Mercure est un four à peu près dépourvu d’atmosphère. Vénus a une atmosphère de poids 4;8 × 1017 tonnes, soit presque 100 fois plus lourde que celle de la Terre, formée à 95 % de CO2. Son épaisseur dépasse 300 km, et sa température avoisine 460 Celsius. A part rêver, l’humanité n’a rien à en attendre.
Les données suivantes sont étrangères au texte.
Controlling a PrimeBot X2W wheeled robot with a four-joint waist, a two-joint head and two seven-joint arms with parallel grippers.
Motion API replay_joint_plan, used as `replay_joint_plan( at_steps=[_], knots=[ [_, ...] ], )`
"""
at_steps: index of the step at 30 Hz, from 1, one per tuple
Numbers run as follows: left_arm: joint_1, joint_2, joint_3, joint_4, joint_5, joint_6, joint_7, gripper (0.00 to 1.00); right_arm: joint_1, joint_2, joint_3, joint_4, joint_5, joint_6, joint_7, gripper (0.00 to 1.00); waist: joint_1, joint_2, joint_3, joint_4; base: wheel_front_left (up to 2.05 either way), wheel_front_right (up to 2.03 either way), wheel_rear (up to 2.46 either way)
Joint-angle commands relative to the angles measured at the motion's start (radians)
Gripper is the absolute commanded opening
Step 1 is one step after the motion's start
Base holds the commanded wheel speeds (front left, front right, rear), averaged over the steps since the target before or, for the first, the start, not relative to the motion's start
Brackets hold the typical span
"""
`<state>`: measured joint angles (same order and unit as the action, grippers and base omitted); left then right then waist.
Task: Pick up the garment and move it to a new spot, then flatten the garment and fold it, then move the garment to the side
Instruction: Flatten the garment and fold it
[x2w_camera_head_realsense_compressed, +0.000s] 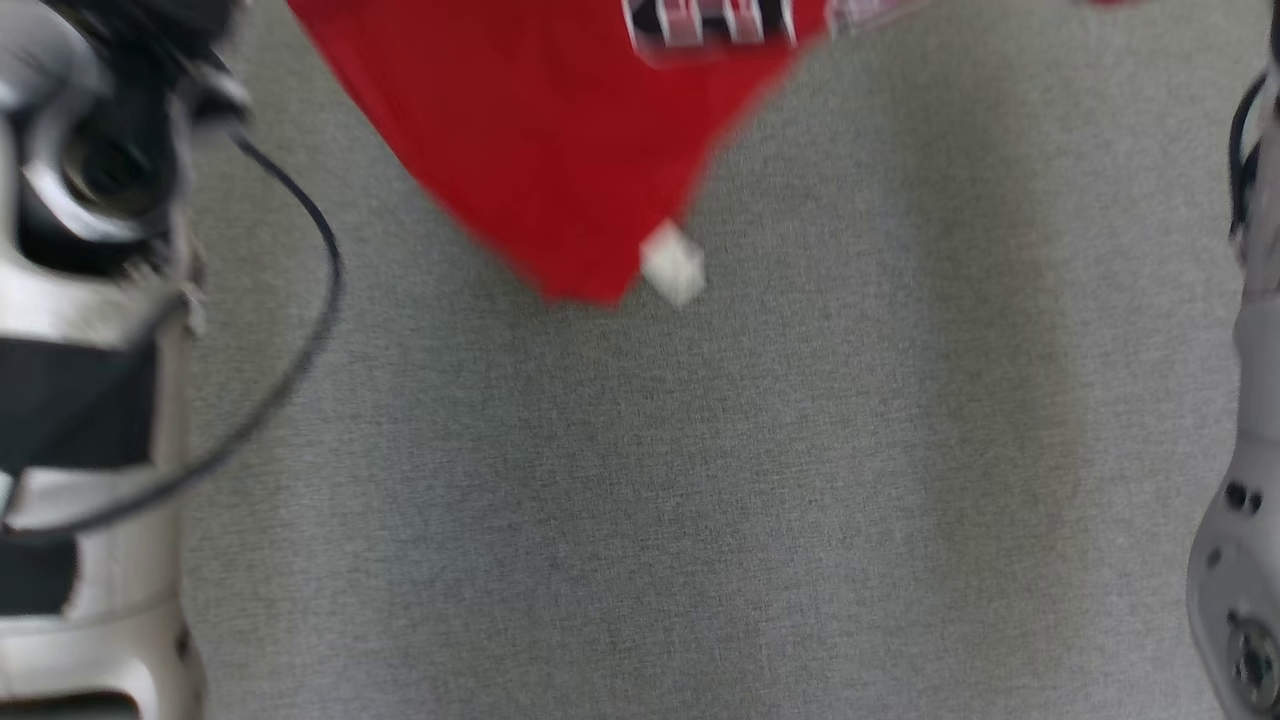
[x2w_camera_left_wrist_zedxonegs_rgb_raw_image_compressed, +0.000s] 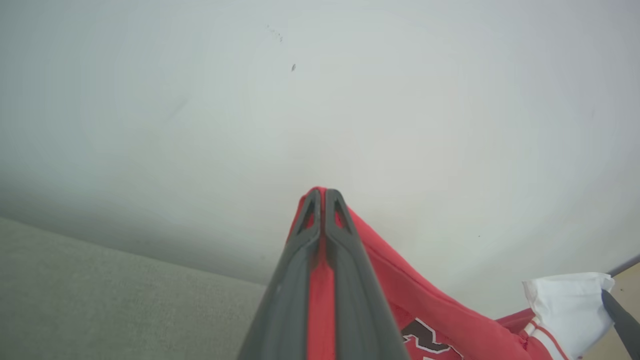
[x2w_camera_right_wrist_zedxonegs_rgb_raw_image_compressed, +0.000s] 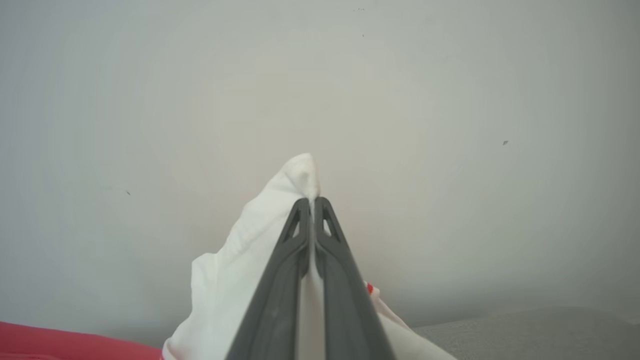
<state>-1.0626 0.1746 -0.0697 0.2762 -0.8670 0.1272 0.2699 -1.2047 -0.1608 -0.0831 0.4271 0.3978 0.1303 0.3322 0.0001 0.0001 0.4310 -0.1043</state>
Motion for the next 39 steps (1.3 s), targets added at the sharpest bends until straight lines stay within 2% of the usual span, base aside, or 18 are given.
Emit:
replay_joint_plan(
  at_steps=[1, 8, 13, 18, 19, 24, 28, 29, 33, 39],
  knots=[
    [-0.030, 0.007, 0.006, 0.007, 0.008, 0.001, -0.012, 0.00, -0.035, 0.007, 0.010, 0.001, -0.002, 0.001, -0.023, 0.00, -0.0001, -0.0001, 0.087, -0.035, 0.00, 0.00, 0.00],
    [-0.246, 0.047, 0.032, 0.041, 0.037, -0.025, -0.077, 0.00, -0.263, 0.020, -0.038, 0.083, -0.014, 0.001, -0.155, 0.00, -0.0001, -0.0001, 0.223, -0.045, 0.00, 0.00, 0.00],
    [-0.262, 0.036, 0.023, 0.073, 0.021, -0.077, -0.104, 0.00, -0.270, 0.022, -0.031, 0.145, -0.019, 0.001, -0.169, 0.00, -0.0001, -0.0001, 0.246, -0.026, 0.00, 0.00, 0.00],
    [-0.134, 0.021, -0.011, 0.082, 0.002, -0.134, -0.097, 0.00, -0.138, -0.005, 0.049, 0.171, 0.012, 0.001, -0.126, 0.00, -0.0001, -0.0001, 0.232, -0.004, 0.00, 0.00, 0.00],
    [-0.057, 0.023, -0.028, 0.067, 0.009, -0.150, -0.095, 0.00, -0.072, -0.027, 0.082, 0.166, 0.026, 0.001, -0.110, 0.00, -0.0001, -0.0001, 0.219, 0.005, 0.00, 0.00, 0.00],
    [0.171, 0.001, -0.041, 0.007, -0.036, -0.171, -0.087, 0.00, 0.097, -0.096, 0.140, 0.118, 0.049, 0.001, -0.106, 0.00, -0.0001, -0.0001, 0.161, 0.028, 0.00, 0.00, 0.00],
    [0.373, -0.022, -0.053, -0.043, -0.056, -0.176, -0.097, 0.00, 0.244, -0.148, 0.153, 0.058, 0.067, 0.001, -0.086, 0.00, -0.0001, -0.0001, 0.095, 0.049, 0.00, 0.00, 0.00],
    [0.373, -0.022, -0.053, -0.043, -0.056, -0.176, -0.097, 0.00, 0.244, -0.148, 0.153, 0.058, 0.067, 0.001, -0.086, 0.00, -0.0001, -0.0001, 0.095, 0.049, 0.00, 0.00, 0.00],
    [0.538, -0.064, -0.059, -0.089, -0.093, -0.171, -0.127, 0.00, 0.387, -0.177, 0.144, -0.018, 0.069, 0.001, -0.073, 0.00, -0.0001, -0.0001, 0.023, 0.065, 0.00, 0.00, 0.00],
    [0.723, -0.092, -0.087, -0.154, -0.101, -0.160, -0.165, 0.00, 0.574, -0.180, 0.113, -0.111, 0.021, 0.001, -0.047, 0.00, -0.0001, -0.0001, -0.081, 0.080, 0.00, 0.00, 0.00]
  ],
)
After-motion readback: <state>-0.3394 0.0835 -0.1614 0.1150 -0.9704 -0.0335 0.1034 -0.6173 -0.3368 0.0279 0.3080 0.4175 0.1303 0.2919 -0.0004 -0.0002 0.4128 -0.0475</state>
Les planètes restantes, à partir de Jupiter par ordre du tableau1, sont gazeuses. donc inhabitables, mais certains de leurs satellites ne son pas sans intérêt. Entre Mars et Jupiter, se trouve la ceinture d’astéroïdes et la petite Cérès, planète naine. Ces objets-là n’ont pas d’atmosphère mais semblent receler des minéraux abondants et variés. Les quatre satellites galiléens de Jupiter (Io, Europe, Ganymède et Callisto), sont telluriques et explorables par robots. Le satellite Titan de Saturne, lui aussi tellurique, est presque aussi grand que Mars, est doté d’une atmosphère épaisse gênante pour l’observer, formée à 98% de diazote glacial, mais c’est un monde froid, pourvu vraisemblablement d’océans de méthane liquide.
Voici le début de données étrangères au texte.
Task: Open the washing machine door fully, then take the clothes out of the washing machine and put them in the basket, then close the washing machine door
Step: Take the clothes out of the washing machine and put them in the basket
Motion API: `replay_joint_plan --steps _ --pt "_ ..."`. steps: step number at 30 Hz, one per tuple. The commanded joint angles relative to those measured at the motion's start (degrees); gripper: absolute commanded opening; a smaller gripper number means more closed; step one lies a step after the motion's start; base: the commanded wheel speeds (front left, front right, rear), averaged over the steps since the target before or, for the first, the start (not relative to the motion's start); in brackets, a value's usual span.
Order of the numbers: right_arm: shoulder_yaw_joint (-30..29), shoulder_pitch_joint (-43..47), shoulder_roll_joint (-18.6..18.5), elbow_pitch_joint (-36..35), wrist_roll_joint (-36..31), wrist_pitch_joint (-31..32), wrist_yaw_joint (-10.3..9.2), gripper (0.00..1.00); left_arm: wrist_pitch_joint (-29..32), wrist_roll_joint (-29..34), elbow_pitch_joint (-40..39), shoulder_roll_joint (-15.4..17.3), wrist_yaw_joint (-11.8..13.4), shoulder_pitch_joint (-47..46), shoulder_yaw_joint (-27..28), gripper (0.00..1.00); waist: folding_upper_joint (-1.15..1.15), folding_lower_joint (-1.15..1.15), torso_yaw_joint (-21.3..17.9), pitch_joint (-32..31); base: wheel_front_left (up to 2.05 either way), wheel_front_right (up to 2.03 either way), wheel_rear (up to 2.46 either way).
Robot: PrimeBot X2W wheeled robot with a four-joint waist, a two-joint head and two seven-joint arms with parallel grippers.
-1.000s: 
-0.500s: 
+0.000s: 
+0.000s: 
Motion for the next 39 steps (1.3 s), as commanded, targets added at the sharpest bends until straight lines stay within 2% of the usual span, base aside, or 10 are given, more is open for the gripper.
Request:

En tout, les neuf planètes principales du système solaire ont plus de 200 satellites de grandes dimensions. En dehors de la Terre, aucune de ces planètes ni de ces 200 satellites n’est habitable.

L’avenir à log terme, pour l’humanité est d’utiliser ce système solaire comme réservoir de matières premières, qui seront sans doute un jour exploitables par robots. La ceinture d’astéroïdes, entièrement tellurique, est la plus prometteuse et en même temps la plus abordable. Mais Europe (le satellite galiléen de Jupiter) et Encelade (boule de glace et d’eau, autre satellite de Saturne) ) sont d’immenses réservoirs d’eau.
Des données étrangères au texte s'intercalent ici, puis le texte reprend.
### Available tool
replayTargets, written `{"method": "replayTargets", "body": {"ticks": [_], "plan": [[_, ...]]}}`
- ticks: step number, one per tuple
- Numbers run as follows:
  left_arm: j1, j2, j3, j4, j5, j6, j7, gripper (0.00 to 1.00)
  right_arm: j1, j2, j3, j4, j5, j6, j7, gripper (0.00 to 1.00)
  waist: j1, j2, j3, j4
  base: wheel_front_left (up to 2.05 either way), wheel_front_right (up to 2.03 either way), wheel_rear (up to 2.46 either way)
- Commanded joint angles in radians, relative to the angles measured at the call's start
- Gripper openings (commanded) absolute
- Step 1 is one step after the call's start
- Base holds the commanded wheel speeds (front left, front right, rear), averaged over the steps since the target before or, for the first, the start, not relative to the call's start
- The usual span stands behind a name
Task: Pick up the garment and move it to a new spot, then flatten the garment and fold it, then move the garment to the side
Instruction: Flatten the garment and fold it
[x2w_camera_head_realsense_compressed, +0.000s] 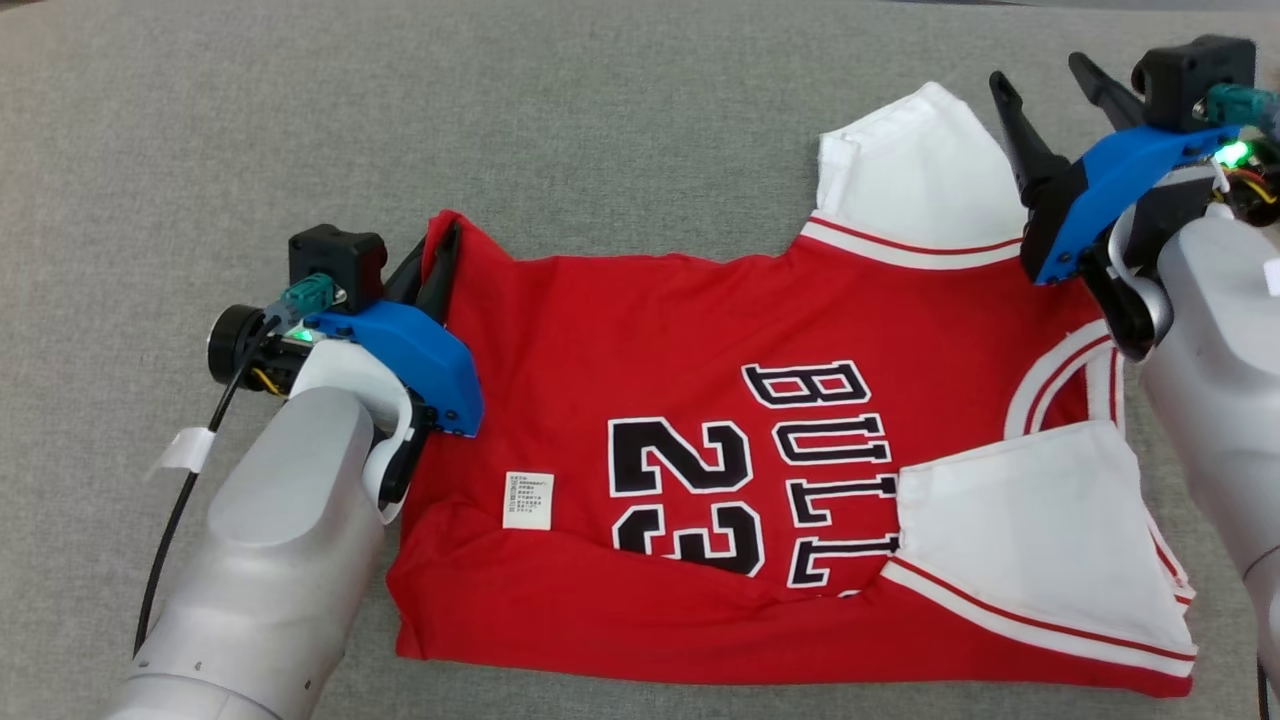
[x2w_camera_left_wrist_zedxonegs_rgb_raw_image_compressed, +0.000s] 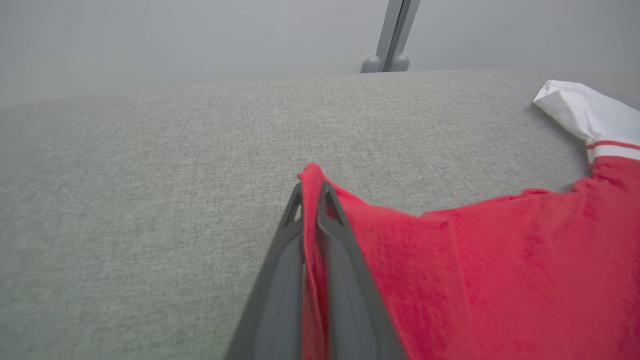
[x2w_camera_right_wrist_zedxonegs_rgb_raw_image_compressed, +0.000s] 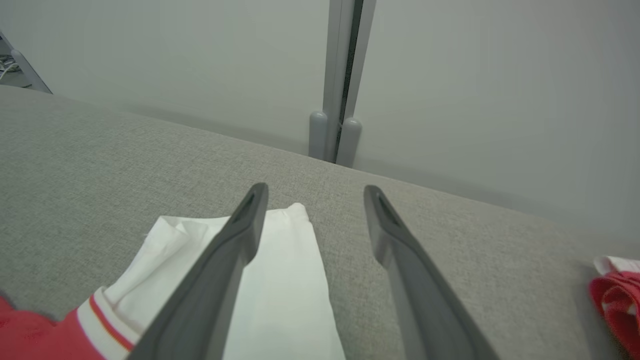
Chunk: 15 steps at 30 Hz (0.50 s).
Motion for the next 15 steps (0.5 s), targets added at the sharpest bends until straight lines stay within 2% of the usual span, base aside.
{"method": "replayTargets", "body": {"ticks": [1,12,15], "plan": [[-0.023,-0.004,-0.006,-0.018,-0.005,-0.001,-0.016,0.00,-0.034,-0.013,0.010,0.013,0.007,0.000,0.022,1.00,0.0000,0.0000,0.027,0.030,0.00,0.00,0.00],[-0.044,-0.031,-0.053,-0.122,-0.010,-0.001,-0.055,0.00,-0.175,-0.062,0.060,0.119,0.039,0.000,0.196,1.00,0.0000,0.0000,0.111,0.119,0.00,0.00,0.00],[-0.043,-0.037,-0.057,-0.141,-0.010,0.003,-0.060,0.00,-0.189,-0.058,0.068,0.147,0.050,0.000,0.236,1.00,0.0000,0.0000,0.123,0.131,0.00,0.00,0.00]]}}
A long terme, si l’humanité surmonte ses actuelles difficultés, l’homme devrait pouvoir exploiter par robots la ceinture d’astéroïdes et l’eau d’Europe et Encelade. Mais il ne faut pas rêver : à partir de Mars, planète déjà très froide, on n’a affaire qu’à des mondes extrêmement froids, que le soleil ne saurait réchauffer.

Pour se faire une idée, depuis Jupiter, le soleil apparait comme un disque cinq fois plus petit (en diamètre apparent) que la Lune terrestre. Et depuis Saturne, ce disque est en diamètre apparent dix fois plus petit que notre Lune terrestre.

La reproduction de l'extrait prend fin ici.